La valeur politique du mot gouvernement n’apparaît qu’au XVIe siècle en désignant d’abord la structure selon laquelle est régi un État, puis au XVIIe siècle le pouvoir qui assume la direction de l’État, sens qui ne se trouvera répandu qu’à partir du XVIIIe siècle. Il faut attendre le milieu du XVIIIe siècle pour que gouvernement désigne le pouvoir exécutif.

Gouverner, un acte qui nous a semblé aussi naturel qu’éternel, mais voilà qu’il faut nous rendre à l’évidence : gouverner est quelque chose d’extrêmement récent, d’inconnu pendant de très nombreuses générations. Quelque chose qui ne semble plus aussi absolu qu’auparavant, aussi nécessaire que nous avons pu le croire, et qui, plutôt que d’être un concept descriptif d’une évidente réalité, semble davantage être un produit moderne, un concept normatif qui a non seulement défini mais créer le fait de gouverner et son support et acteur, le gouvernement.
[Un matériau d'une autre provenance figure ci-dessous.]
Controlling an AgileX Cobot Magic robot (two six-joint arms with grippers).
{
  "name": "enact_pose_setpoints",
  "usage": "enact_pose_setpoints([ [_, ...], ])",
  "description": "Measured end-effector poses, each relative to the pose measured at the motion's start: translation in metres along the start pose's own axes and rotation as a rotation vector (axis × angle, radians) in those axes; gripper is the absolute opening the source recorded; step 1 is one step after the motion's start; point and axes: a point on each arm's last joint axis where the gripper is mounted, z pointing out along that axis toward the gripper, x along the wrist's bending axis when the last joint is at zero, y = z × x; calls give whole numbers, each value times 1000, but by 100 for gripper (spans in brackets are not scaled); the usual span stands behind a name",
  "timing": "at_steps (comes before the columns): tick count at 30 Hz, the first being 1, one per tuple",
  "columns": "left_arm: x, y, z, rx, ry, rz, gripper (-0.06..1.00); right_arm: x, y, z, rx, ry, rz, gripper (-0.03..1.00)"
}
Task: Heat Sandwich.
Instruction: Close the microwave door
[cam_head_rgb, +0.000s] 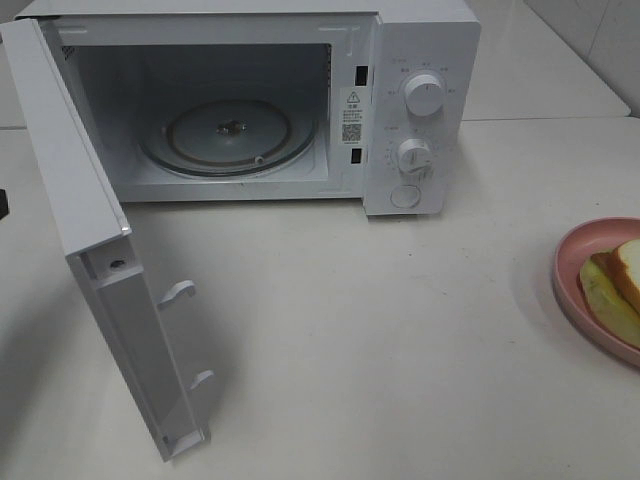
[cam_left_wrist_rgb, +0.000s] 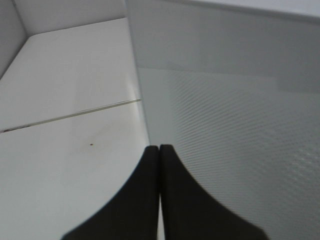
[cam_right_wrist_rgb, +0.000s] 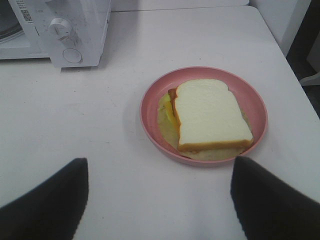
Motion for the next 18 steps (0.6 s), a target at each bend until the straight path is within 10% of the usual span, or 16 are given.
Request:
enact_pose_setpoints([
  [18, -41, -7, 39, -56, -254, -16, 0, 0, 0, 0, 0, 0, 0, 75],
])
De la souveraineté à la gouvernementalité

Puisque l’on vient de poser des jalons historiques par l’étude rapide du mot gouverner, on peut désormais se consacrer à une étude plus philosophique du gouvernement, et plus largement encore, du pouvoir.

Nous avons vu que le gouvernement n’est qu’un mode récent de manifestation du pouvoir, alors que nous savons que le pouvoir existe depuis les tous premiers jours de l’humanité, depuis qu’il y a des chefs et des hommes pour leur obéir.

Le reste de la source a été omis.